Che cos'è l'anemia e perché è importante
L'anemia è una condizione in cui il sangue ha meno emoglobina del normale. L'emoglobina è una sostanza che trasporta l'ossigeno nel corpo. Per gli uomini, si parla di anemia se l'emoglobina è sotto 13 grammi per decilitro di sangue, mentre per le donne sotto 12 grammi per decilitro.
Chi sono i pazienti studiati
Lo studio ha coinvolto 5.304 persone con sindrome coronarica acuta (SCA), un problema grave che riguarda il cuore.
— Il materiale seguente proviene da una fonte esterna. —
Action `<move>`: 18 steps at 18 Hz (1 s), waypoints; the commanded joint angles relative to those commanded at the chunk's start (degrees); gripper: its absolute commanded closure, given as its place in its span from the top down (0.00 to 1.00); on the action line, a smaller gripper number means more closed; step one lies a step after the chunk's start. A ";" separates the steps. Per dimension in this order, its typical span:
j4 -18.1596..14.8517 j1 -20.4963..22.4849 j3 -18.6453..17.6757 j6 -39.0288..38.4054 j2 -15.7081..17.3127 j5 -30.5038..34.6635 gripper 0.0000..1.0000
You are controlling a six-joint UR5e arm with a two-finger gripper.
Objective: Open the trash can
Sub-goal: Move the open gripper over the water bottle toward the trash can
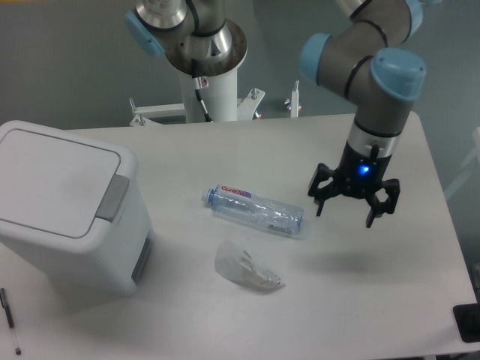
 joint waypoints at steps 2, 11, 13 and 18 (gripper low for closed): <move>0.09 -1.85 0.44 -3.35 1.49 -0.97 1.00; 0.26 -7.83 0.53 -11.35 9.40 -12.74 1.00; 0.26 -8.97 -0.08 -11.62 10.81 -15.02 1.00; 0.26 -11.69 -0.70 -12.58 12.39 -18.90 1.00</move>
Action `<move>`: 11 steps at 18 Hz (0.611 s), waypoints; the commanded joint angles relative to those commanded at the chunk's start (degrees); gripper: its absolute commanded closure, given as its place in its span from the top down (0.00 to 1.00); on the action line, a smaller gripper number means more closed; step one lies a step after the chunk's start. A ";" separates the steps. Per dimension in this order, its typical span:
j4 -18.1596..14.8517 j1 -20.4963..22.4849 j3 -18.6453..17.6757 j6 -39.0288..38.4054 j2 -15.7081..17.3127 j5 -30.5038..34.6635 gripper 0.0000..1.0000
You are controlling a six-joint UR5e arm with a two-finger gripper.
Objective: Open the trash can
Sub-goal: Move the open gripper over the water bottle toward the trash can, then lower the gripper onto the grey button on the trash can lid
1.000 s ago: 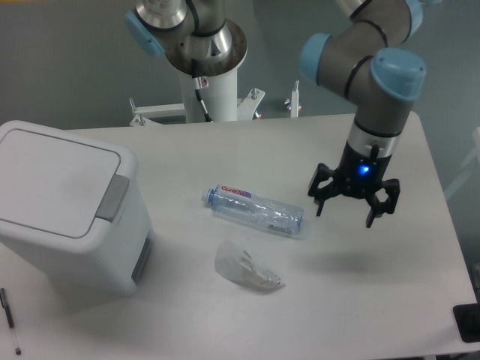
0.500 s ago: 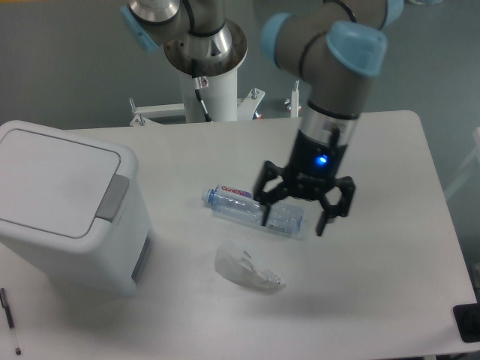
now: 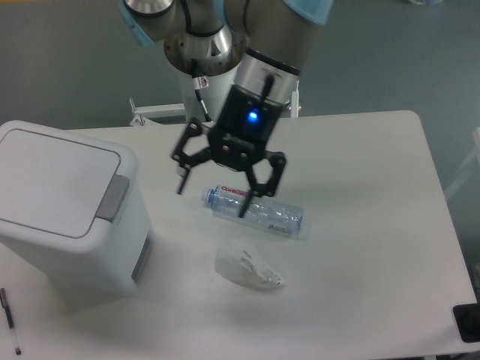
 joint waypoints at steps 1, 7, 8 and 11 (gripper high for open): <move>0.00 -0.27 -0.52 -0.62 0.53 0.00 1.00; 2.45 -3.52 -5.10 -0.01 -0.17 0.09 1.00; 3.33 -3.96 -5.27 -0.09 -0.43 0.00 1.00; 3.69 -4.92 -5.19 -0.09 -1.23 0.09 1.00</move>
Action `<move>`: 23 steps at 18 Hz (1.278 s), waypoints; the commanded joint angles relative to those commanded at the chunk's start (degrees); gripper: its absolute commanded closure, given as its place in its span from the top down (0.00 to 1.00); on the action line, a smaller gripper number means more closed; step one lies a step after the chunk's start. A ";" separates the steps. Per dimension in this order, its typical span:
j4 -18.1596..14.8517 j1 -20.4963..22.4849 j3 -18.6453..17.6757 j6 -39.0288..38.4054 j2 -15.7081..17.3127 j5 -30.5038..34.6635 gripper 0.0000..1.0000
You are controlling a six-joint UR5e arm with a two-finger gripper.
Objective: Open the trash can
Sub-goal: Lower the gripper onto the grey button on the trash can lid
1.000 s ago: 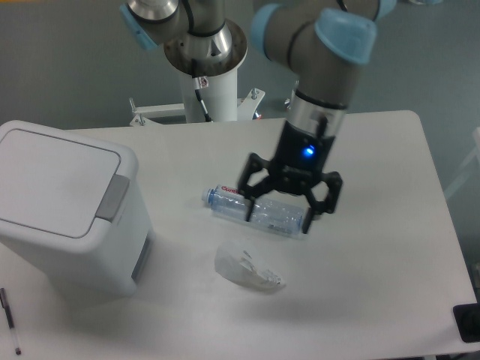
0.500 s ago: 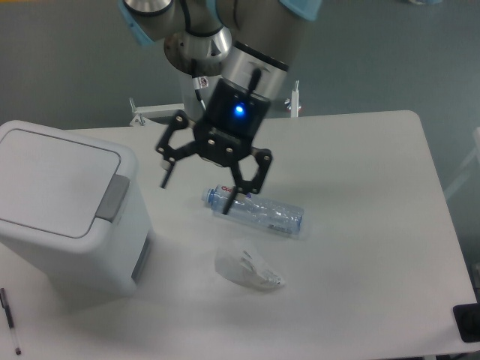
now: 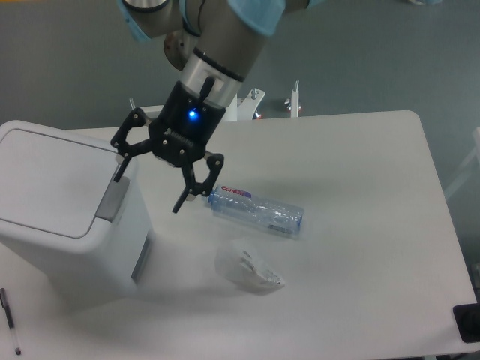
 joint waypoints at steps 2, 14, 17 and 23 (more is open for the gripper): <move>0.00 0.00 -0.09 0.00 0.00 0.00 1.00; 0.44 -0.18 -1.05 0.09 -1.23 0.70 1.00; 0.44 -0.18 -1.05 0.09 -1.58 0.70 1.00; 0.53 -0.27 -1.05 1.05 -2.11 1.50 1.00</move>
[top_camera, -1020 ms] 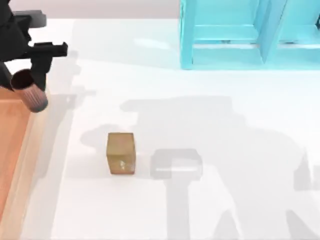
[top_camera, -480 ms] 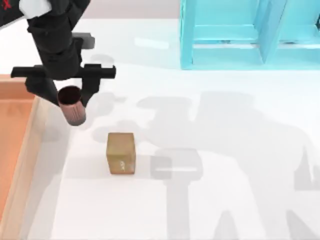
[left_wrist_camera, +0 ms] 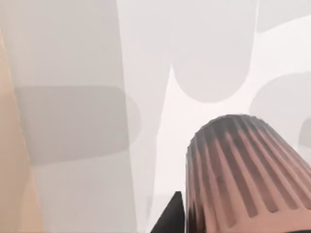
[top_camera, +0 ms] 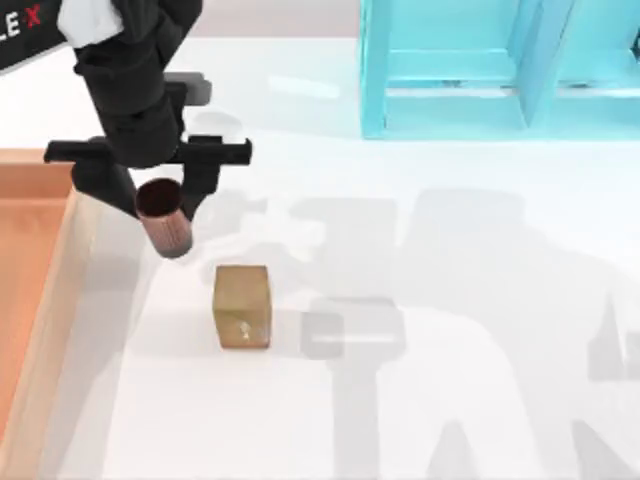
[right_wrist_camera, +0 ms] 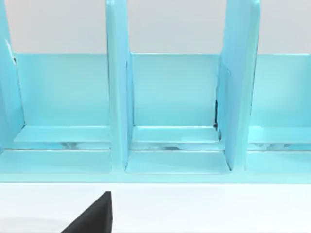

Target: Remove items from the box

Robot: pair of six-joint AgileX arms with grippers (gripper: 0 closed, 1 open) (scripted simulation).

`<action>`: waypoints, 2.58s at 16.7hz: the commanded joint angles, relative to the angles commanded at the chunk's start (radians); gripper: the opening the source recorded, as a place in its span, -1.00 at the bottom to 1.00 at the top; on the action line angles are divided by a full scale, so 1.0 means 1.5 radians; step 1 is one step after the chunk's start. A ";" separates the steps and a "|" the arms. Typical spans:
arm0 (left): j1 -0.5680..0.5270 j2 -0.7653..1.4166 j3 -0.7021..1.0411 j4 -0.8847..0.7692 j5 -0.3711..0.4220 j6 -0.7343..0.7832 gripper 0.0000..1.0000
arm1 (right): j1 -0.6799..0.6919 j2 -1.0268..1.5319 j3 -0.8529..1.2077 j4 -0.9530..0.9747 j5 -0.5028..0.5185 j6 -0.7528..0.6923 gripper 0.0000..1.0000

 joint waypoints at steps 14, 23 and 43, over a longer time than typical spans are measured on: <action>0.026 0.028 -0.072 0.091 -0.023 0.003 -1.00 | 0.000 0.000 0.000 0.000 0.000 0.000 1.00; 0.026 0.028 -0.072 0.091 -0.023 0.003 0.21 | 0.000 0.000 0.000 0.000 0.000 0.000 1.00; -0.023 -0.042 -0.032 -0.017 0.008 0.043 1.00 | 0.000 0.000 0.000 0.000 0.000 0.000 1.00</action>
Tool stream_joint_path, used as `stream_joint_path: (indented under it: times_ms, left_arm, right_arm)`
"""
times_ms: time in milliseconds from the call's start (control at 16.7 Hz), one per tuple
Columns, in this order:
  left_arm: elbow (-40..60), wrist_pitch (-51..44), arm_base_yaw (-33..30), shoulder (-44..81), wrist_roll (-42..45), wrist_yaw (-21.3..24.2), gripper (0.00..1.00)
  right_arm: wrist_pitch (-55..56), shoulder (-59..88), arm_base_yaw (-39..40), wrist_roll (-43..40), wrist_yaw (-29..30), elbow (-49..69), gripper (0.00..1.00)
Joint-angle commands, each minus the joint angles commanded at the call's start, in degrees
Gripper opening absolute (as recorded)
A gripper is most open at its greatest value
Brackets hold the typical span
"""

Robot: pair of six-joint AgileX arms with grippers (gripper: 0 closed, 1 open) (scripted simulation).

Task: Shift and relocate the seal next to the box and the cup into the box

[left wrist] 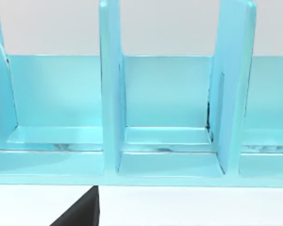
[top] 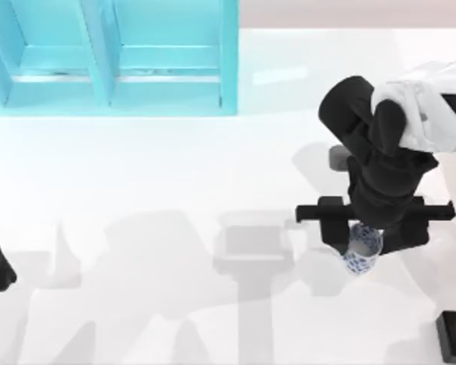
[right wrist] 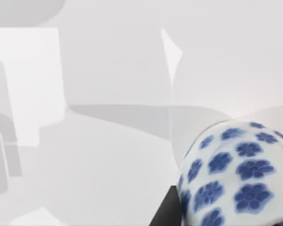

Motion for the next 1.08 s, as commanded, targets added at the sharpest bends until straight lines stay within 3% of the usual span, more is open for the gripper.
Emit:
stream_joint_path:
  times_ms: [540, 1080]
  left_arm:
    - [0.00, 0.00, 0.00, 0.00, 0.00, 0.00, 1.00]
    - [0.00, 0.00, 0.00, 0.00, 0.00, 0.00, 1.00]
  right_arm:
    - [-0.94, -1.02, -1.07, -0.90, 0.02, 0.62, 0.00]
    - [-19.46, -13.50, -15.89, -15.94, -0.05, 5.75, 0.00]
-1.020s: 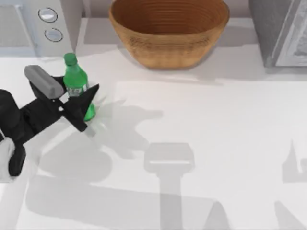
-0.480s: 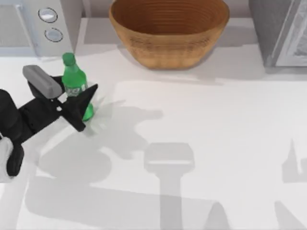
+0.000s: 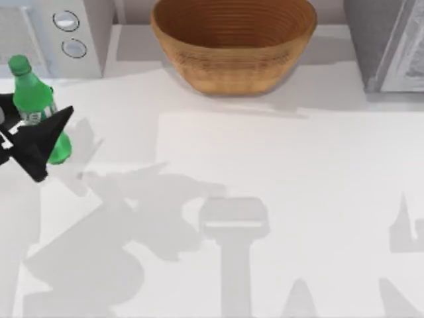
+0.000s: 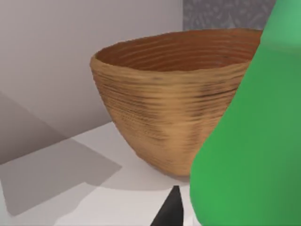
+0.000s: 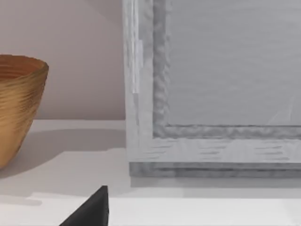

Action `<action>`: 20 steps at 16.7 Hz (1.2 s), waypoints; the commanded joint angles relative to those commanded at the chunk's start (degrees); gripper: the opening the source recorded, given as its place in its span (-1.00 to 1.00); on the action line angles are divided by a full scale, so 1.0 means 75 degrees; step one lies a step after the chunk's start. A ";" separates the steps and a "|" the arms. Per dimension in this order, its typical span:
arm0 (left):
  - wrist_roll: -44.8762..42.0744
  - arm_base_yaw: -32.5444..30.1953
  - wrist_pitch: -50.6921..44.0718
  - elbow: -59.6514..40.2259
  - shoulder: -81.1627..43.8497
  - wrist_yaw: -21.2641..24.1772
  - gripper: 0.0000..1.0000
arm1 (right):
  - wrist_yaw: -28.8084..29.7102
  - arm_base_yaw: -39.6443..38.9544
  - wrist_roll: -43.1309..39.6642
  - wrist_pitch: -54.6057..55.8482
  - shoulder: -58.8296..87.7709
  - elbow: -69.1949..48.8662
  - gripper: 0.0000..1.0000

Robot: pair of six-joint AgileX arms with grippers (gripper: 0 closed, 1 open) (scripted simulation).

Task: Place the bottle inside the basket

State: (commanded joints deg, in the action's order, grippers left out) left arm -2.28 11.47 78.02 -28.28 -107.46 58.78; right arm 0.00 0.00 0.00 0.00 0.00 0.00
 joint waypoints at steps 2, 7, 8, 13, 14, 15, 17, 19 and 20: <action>-0.0017 0.0553 -0.0495 0.0413 0.0941 0.0547 -1.00 | 0.0000 0.0000 0.0000 0.0000 0.0000 0.0000 1.00; -0.0030 0.1358 -0.1209 0.1009 0.2077 0.1333 -1.00 | 0.0000 0.0000 0.0000 0.0000 0.0000 0.0000 1.00; -0.0030 0.1359 -0.1210 0.1010 0.2078 0.1334 -1.00 | 0.0000 0.0000 0.0000 0.0000 0.0000 0.0000 1.00; -0.0047 0.1265 -0.1247 0.0883 0.1987 0.1265 -1.00 | 0.0000 0.0000 0.0000 0.0000 0.0000 0.0000 1.00; -0.0052 0.1166 -0.1343 0.0717 0.1884 0.1177 -1.00 | 0.0000 0.0000 0.0000 0.0000 0.0000 0.0000 1.00; -0.0056 0.1024 -0.1485 0.0472 0.1740 0.1052 -1.00 | 0.0000 0.0000 0.0000 0.0000 0.0000 0.0000 1.00; -0.0058 0.0609 -0.1910 -0.0273 0.1346 0.0692 -1.00 | 0.0000 0.0000 0.0000 0.0000 0.0000 0.0000 1.00; -0.0056 0.0065 -0.2488 -0.1322 0.0861 0.0208 -1.00 | 0.0000 0.0000 0.0000 0.0000 0.0000 0.0000 1.00; -0.0052 -0.0242 -0.2823 -0.1936 0.0601 -0.0073 -1.00 | 0.0000 0.0000 0.0000 0.0000 0.0000 0.0000 1.00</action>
State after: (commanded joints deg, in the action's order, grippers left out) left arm -2.67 9.66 56.84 -42.80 -102.96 58.23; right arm 0.00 0.00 0.00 0.00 0.00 0.00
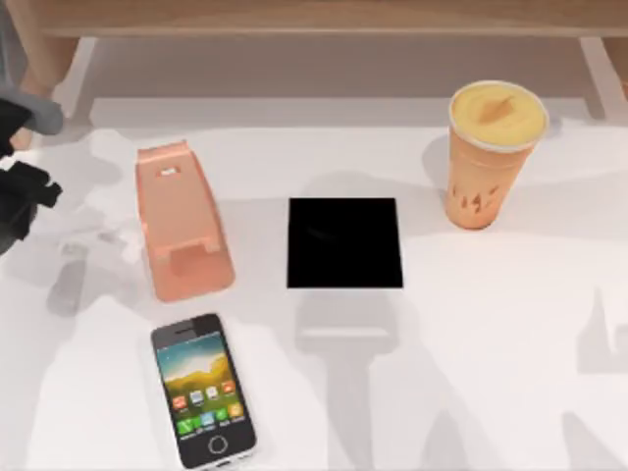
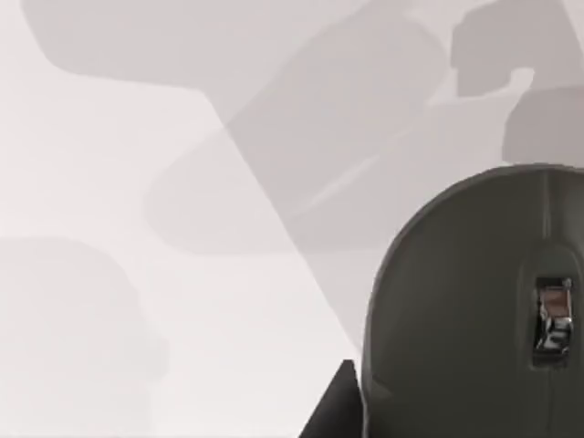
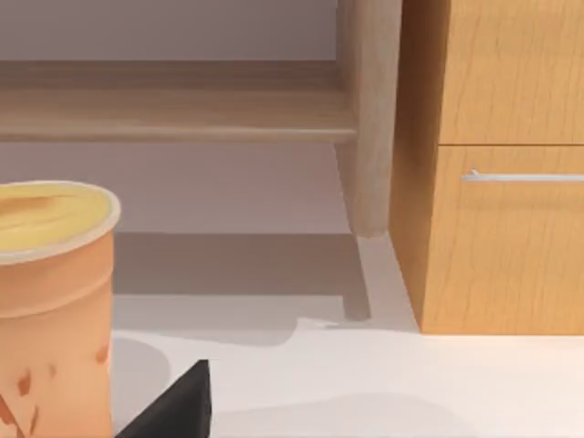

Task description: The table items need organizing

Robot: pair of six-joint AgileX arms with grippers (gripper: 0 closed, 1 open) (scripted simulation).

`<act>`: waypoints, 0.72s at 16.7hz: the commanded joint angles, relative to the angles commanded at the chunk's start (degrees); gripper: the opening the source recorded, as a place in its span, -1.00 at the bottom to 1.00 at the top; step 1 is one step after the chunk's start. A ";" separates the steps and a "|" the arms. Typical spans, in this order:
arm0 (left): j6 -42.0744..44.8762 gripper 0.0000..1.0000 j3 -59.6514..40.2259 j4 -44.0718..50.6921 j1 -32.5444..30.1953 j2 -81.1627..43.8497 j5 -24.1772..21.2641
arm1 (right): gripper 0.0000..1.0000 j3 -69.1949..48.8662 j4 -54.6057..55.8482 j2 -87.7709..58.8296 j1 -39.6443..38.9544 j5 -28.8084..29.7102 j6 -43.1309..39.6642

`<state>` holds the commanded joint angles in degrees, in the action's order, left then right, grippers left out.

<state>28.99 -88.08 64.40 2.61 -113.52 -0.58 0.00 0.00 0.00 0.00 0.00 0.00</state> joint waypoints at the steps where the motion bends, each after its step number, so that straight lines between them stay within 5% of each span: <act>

Questi pazienti erano ricoverati in ospedale tra il 1985 e il 2008. Sono stati divisi in gruppi a seconda del periodo in cui sono stati curati, per vedere come sono cambiati i risultati nel tempo.
Quanto è comune l'anemia nei pazienti con SCA
Tra questi pazienti, il 38% aveva anemia. L'anemia è stata classificata in tre livelli di gravità:
- lieve
- moderata
- grave
Che cosa significa avere anemia per questi pazienti
Lo studio ha mostrato che chi aveva anemia aveva un rischio più alto di morire sia a breve termine (entro 30 giorni) sia a lungo termine (fino a 20 anni dopo l'evento).
- Chi aveva anemia moderata aveva un rischio aumentato del 40% di mortalità entro 30 giorni e del 13% entro 20 anni, rispetto a chi non aveva anemia.
- Chi aveva anemia grave aveva un rischio aumentato del 67% di mortalità entro 30 giorni e del 39% entro 20 anni.
Come è cambiata la sopravvivenza nel tempo
Nel corso degli anni, la sopravvivenza durante il ricovero ospedaliero è migliorata molto. Ad esempio, rispetto agli anni 1985-1990, il rischio di morte in ospedale è stato ridotto del 48% tra il 1991 e il 2000 e del 64% tra il 2001 e il 2008.
In conclusione
L'anemia è un segnale importante che può indicare un rischio più alto di mortalità nei pazienti con sindrome coronarica acuta. Riconoscere e monitorare l'anemia può aiutare a capire meglio la situazione di salute e a seguire con attenzione questi pazienti, anche se negli anni la cura è migliorata e la sopravvivenza è aumentata.